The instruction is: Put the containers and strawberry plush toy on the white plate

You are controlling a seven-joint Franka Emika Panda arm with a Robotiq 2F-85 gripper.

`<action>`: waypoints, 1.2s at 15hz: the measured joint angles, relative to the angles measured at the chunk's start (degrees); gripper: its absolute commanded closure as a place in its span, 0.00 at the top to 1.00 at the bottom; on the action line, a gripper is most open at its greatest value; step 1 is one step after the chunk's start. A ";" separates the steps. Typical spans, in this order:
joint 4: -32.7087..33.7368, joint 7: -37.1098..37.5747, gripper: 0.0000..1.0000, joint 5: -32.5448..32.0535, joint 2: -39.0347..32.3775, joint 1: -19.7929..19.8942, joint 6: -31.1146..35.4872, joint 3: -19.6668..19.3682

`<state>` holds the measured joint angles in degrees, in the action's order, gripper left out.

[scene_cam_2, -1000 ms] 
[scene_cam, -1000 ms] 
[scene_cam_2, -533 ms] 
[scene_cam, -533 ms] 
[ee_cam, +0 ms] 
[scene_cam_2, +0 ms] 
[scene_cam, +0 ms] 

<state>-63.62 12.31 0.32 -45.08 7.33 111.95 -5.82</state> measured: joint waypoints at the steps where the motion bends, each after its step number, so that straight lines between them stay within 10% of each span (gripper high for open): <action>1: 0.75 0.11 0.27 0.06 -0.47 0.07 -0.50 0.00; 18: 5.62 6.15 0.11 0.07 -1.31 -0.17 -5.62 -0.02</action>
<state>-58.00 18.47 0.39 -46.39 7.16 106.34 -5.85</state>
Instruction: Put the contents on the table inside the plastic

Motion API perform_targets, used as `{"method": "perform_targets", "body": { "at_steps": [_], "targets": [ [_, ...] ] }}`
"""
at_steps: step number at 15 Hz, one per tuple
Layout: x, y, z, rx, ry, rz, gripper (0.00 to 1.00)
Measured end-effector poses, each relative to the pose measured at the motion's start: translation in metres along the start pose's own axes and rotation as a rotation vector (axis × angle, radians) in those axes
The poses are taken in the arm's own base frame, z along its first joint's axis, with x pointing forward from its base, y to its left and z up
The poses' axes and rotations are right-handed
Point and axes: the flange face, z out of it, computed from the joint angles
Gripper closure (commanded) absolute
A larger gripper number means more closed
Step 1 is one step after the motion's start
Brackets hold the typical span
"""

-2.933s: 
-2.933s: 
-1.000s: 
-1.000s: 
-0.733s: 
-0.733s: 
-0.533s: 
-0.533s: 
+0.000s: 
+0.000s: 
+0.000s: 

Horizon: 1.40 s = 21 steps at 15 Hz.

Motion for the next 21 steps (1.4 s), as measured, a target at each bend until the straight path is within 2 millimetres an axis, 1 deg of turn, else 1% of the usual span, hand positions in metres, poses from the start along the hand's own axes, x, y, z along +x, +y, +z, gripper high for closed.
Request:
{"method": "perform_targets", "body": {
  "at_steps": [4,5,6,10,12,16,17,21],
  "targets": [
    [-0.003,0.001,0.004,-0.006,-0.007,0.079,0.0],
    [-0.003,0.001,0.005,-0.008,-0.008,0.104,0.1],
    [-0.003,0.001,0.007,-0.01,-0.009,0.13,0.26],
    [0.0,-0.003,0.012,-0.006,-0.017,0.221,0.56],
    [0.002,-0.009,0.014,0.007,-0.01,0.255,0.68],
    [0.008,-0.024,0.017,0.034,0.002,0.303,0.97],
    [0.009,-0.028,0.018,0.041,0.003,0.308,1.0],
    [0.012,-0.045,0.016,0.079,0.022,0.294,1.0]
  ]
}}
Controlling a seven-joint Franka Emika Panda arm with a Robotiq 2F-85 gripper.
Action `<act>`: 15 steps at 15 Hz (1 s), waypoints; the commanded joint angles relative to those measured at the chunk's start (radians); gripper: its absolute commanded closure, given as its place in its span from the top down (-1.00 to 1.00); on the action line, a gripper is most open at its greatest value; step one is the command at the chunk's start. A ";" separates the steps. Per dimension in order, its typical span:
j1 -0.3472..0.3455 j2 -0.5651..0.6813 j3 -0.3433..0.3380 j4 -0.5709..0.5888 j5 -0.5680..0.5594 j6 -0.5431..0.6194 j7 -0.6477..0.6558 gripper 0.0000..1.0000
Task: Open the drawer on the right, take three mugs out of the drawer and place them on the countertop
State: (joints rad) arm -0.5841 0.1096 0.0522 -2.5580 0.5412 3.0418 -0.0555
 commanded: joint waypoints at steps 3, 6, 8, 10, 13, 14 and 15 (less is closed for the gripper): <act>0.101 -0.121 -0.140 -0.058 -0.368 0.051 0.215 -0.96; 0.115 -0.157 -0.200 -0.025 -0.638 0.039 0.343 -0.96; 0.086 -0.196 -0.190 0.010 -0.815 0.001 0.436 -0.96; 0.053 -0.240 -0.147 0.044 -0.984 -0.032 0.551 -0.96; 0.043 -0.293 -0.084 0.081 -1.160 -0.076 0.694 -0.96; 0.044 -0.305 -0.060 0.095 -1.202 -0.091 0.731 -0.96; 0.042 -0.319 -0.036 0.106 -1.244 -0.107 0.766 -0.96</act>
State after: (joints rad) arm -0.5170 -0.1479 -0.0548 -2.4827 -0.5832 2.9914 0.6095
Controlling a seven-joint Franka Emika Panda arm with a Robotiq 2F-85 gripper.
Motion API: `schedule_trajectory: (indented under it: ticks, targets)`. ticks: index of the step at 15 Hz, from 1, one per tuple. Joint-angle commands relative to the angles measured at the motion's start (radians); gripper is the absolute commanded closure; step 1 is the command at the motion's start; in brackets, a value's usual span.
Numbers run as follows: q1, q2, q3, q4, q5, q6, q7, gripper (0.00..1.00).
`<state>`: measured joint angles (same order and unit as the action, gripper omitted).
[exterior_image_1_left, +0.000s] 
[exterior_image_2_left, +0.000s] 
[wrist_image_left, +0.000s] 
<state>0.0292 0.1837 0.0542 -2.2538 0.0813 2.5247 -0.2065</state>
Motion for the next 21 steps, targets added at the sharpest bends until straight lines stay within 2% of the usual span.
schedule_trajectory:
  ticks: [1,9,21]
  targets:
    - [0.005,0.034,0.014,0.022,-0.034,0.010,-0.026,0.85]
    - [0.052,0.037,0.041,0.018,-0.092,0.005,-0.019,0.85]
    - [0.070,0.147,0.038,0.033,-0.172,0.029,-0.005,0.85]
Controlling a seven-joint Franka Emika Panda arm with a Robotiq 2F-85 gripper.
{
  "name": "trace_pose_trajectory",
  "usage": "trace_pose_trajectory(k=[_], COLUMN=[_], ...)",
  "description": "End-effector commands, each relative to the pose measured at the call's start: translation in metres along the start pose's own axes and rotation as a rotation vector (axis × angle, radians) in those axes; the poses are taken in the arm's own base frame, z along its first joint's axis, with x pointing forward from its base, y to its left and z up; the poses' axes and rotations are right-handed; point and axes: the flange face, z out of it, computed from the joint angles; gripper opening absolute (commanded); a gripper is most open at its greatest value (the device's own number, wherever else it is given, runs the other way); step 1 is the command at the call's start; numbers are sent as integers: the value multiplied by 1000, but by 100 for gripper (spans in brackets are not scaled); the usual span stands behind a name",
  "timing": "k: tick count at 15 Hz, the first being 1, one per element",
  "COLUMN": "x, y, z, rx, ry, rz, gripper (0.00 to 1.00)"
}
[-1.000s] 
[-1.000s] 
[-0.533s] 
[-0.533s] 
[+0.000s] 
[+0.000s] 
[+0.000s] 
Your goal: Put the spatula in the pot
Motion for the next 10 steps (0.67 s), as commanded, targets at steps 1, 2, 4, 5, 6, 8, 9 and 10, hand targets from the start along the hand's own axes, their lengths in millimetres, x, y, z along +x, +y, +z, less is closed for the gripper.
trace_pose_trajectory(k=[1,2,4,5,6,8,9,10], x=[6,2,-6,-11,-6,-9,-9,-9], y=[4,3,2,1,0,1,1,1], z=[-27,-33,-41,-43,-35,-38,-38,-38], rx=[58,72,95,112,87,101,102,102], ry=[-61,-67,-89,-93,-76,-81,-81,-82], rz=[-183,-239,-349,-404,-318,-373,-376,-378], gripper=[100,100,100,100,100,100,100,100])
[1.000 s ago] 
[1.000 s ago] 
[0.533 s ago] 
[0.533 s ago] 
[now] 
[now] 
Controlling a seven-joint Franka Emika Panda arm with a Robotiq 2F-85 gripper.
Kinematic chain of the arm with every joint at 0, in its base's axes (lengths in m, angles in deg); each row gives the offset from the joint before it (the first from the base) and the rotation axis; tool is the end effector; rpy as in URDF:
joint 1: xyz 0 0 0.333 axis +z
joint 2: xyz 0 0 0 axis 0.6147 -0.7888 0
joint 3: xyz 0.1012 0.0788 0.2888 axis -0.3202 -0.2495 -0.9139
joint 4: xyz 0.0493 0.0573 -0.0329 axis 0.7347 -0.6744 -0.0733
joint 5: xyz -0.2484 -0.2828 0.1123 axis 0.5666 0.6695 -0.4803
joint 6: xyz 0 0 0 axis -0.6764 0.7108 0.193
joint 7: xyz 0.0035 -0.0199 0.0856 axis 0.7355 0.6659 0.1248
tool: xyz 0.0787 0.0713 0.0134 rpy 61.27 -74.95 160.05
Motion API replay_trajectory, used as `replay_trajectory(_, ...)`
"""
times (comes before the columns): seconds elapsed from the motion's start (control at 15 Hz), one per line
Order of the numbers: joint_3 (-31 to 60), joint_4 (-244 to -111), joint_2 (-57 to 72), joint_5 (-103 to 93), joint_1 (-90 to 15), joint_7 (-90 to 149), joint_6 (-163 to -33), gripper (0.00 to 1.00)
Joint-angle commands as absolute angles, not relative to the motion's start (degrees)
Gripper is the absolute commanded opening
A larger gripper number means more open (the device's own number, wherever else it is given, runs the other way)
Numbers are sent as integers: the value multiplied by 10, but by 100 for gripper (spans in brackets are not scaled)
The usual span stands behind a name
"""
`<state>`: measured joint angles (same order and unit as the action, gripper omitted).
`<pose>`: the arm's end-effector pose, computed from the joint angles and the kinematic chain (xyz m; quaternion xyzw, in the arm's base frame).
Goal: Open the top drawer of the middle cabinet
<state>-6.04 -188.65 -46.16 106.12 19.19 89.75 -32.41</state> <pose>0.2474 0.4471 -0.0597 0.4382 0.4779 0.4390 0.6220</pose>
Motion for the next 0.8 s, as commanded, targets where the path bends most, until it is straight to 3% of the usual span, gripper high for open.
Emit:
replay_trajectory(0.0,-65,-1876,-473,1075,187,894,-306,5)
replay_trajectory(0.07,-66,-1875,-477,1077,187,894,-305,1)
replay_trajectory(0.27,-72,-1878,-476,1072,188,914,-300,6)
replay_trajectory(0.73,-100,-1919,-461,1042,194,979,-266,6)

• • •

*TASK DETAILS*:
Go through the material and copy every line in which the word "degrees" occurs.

*EXERCISE RESULT*:
`<action>`: waypoints, 1.2s at 15hz: the measured joint angles, relative to the angles measured at the chunk's start (degrees); gripper: its absolute commanded closure as a place in its span, 0.00 at the top to 1.00 at the bottom; on the action line, a gripper is most open at its greatest value; step 1 is one step after the chunk's start. A ";" separates the steps. Typical spans, in this order:
`<state>` holds the measured joint angles in degrees, in the action's order, gripper left out.
Joint-angle commands as absolute angles, not relative to the motion's start (degrees)

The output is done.